With its brocade curtain, 2672 seats, gilded dome and full stage, the St. George had been the island’s premier house, run by the Fabian Chain, which had also owned the Paramount, a few other now-defunct theaters and a briefly-successful drive-in, whose land had been sold off to build the mall. In our theater year, the “District Office” (in faded gold lettering) — an office which stood at the back end of our theater’s elegant corridor — was already a storage room. Was that where Sy Fabian had held court in his time? The St. George had been a flagship, first-run, but by 1976, we were reduced to battling the Jerry Lewis and others for scant second- and third-run product, movies like Blazing Saddles (1974), Jaws and Dog Day Afternoon (both1975), not to mention Texas Chainsaw Massacre (1974). It was hard to book viable movies. Once, desperate and ashamed, we even ran a xxx porn title I can’t recall the name of. It drew a sad and scanty audience.

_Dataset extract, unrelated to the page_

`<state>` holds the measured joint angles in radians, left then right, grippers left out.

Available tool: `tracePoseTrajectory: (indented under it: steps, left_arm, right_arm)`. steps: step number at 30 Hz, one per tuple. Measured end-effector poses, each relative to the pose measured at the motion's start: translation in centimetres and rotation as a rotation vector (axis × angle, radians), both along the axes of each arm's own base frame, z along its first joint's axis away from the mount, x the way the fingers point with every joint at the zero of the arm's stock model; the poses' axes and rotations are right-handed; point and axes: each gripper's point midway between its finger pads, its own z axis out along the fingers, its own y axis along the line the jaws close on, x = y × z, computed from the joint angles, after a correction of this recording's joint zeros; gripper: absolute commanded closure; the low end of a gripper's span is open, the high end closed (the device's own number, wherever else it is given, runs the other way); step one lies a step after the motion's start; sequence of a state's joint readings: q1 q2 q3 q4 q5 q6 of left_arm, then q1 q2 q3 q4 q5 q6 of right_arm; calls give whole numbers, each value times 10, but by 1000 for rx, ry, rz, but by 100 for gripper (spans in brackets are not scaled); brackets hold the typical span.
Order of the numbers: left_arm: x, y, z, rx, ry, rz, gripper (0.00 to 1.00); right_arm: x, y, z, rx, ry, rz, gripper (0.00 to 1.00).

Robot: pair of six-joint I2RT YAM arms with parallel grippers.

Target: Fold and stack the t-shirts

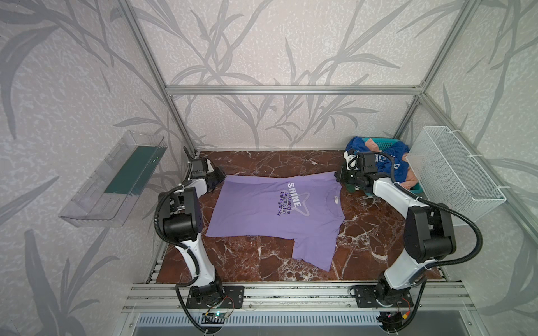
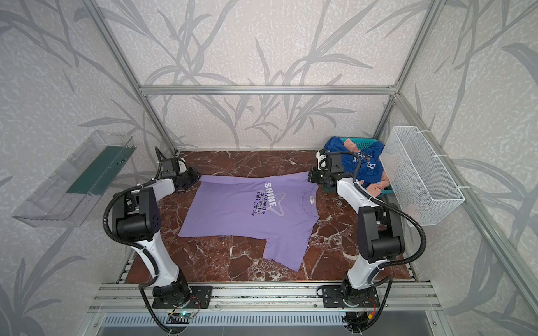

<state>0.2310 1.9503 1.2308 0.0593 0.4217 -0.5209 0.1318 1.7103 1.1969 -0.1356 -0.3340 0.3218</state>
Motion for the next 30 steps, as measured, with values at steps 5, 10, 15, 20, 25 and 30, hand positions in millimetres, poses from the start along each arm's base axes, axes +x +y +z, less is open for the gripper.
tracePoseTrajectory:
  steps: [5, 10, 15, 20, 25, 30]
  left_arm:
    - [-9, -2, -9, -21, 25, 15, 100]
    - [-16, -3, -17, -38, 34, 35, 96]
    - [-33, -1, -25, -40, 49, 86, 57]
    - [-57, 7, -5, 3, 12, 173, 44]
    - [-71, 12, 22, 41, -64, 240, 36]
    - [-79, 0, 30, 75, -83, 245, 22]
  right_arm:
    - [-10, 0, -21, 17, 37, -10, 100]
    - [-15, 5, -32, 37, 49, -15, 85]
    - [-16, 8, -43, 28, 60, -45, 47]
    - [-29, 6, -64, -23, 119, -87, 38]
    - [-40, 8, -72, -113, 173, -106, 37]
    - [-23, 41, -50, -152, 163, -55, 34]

Twelve years later, when I saw Cinema Paradiso — and years before I began to write Starts Wednesday: Coming of Age in a Movie Palace — I longed for the St. George, and I wondered what was happening to the movie business anyhow? Better still these days I wonder what gives with the habit of going to movies? The day after another Oscar extravaganza, I’m reflecting on something Mike Nichols once 
said in an interview (a slight paraphrase), “Film is an act of the unconscious... [You are] sitting alone in the dark, and the dream begins.” Can this happen on an iPad? An Android? The flat screen in your kitchen? Or at a cineplex — which is, after all, a kind of glorified box? 

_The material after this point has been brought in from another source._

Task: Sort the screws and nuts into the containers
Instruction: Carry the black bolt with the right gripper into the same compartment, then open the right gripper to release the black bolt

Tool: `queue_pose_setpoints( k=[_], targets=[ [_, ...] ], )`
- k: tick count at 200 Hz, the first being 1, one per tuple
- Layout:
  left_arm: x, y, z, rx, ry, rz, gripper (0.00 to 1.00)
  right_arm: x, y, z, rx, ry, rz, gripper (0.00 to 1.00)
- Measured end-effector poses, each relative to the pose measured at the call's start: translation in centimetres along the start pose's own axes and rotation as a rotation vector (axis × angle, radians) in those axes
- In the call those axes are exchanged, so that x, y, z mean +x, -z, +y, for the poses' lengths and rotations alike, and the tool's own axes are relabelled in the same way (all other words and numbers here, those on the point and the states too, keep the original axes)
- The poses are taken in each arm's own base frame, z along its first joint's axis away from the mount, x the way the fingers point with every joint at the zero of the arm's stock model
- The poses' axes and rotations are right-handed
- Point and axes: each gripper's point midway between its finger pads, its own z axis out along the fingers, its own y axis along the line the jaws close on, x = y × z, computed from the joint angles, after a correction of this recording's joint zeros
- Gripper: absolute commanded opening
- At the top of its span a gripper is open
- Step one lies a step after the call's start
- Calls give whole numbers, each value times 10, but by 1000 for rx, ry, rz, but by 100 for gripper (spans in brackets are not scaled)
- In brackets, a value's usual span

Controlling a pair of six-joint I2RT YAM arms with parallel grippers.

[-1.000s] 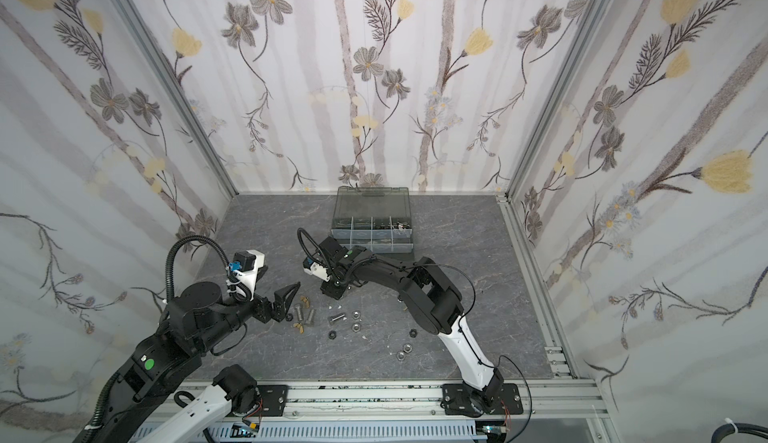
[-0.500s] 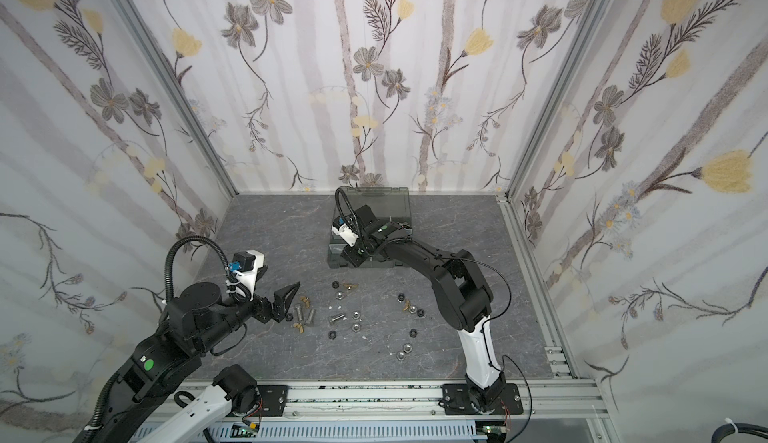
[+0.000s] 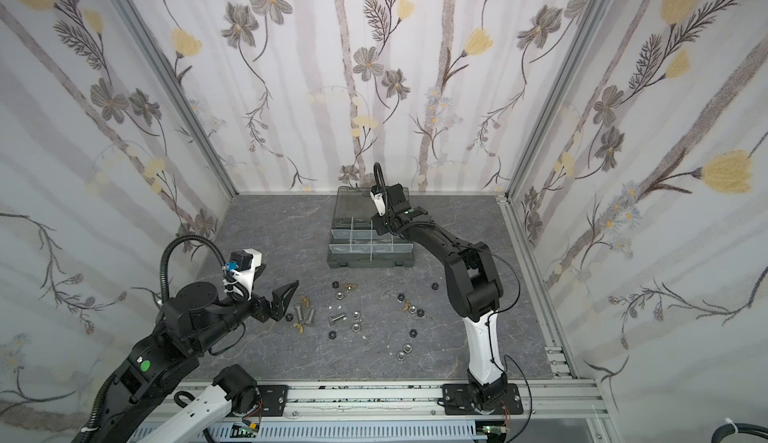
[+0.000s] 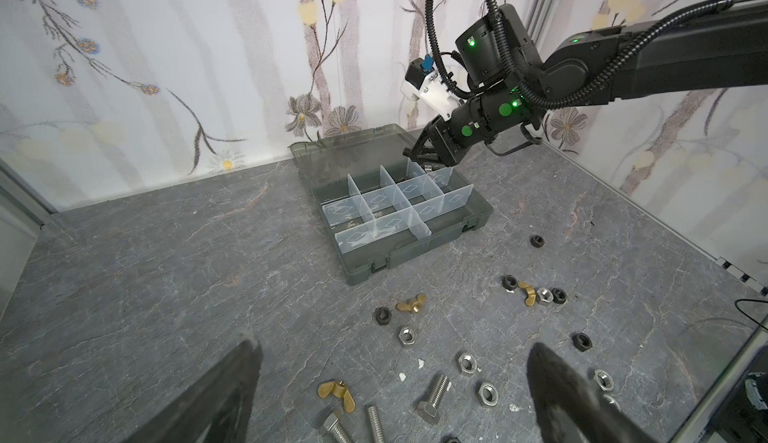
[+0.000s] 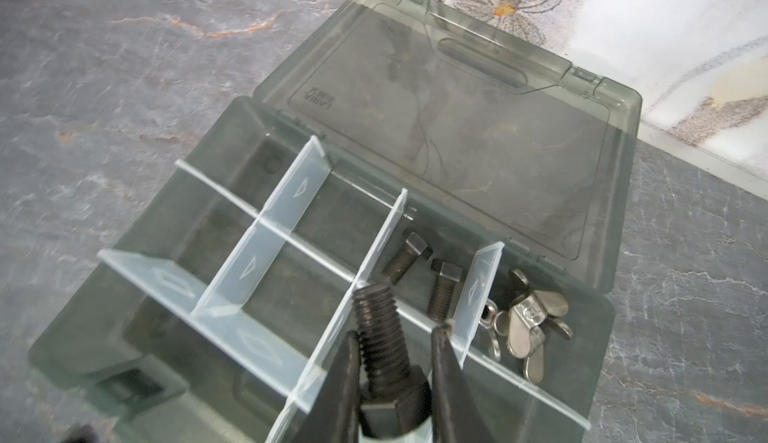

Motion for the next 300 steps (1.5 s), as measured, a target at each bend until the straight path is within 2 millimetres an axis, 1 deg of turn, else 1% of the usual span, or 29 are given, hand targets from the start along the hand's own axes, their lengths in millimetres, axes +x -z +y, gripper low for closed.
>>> queue_pose_setpoints(
  k=[12, 20, 35, 58, 77, 104, 121, 137, 174, 214, 248, 256, 272, 281, 300],
  targets=[
    [0, -1, 0, 0, -6, 3, 100, -5, -10, -7, 20, -19, -6, 4],
    [0, -1, 0, 0, -6, 3, 100, -12, -17, -10, 36, -26, -22, 4],
    [0, -1, 0, -3, -7, 3, 100, -13, -30, -17, 59, -42, -21, 4],
    [0, 0, 1, -7, -8, 1, 100, 0, -47, -20, 66, -51, 10, 5],
    [0, 0, 2, -11, -8, 0, 100, 11, -53, -20, 66, -50, 39, 5],
    [0, -1, 2, -14, -8, 2, 100, 16, -56, -19, 66, -49, 49, 6],
    [1, -2, 2, -15, -9, 7, 100, 25, -58, -19, 67, -50, 70, 8],
    [1, -3, 2, -15, -9, 11, 100, 27, -59, -19, 67, -49, 76, 9],
    [2, -4, 3, -19, -9, 15, 100, 34, -62, -19, 66, -49, 88, 18],
    [2, -4, 4, -24, -10, 15, 100, 33, -61, -19, 66, -49, 86, 24],
    [2, -5, 5, -32, -9, 16, 100, 28, -52, -19, 66, -49, 80, 30],
    [2, -5, 5, -32, -9, 16, 100, 27, -50, -19, 66, -49, 76, 33],
    [2, -4, 6, -35, -9, 14, 100, 25, -48, -18, 65, -49, 72, 34],
    [1, -4, 6, -39, -9, 12, 100, 24, -47, -18, 60, -49, 71, 36],
    [1, -4, 7, -42, -9, 11, 100, 23, -44, -18, 59, -50, 72, 36]
  ],
)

Tomorrow I’m off to Philadelphia, to see Still Alice with my sister at the Ambler Theater, it’s a ritual —we do this once a month. And while there are plenty of other theaters in Philly, we always go to the Ambler, a restored treasure of a theater. It’s like in the old days, when there was a theater in every neighborhood. What’s showing at the ....? Like then, we’re picking the theater first, the movie second!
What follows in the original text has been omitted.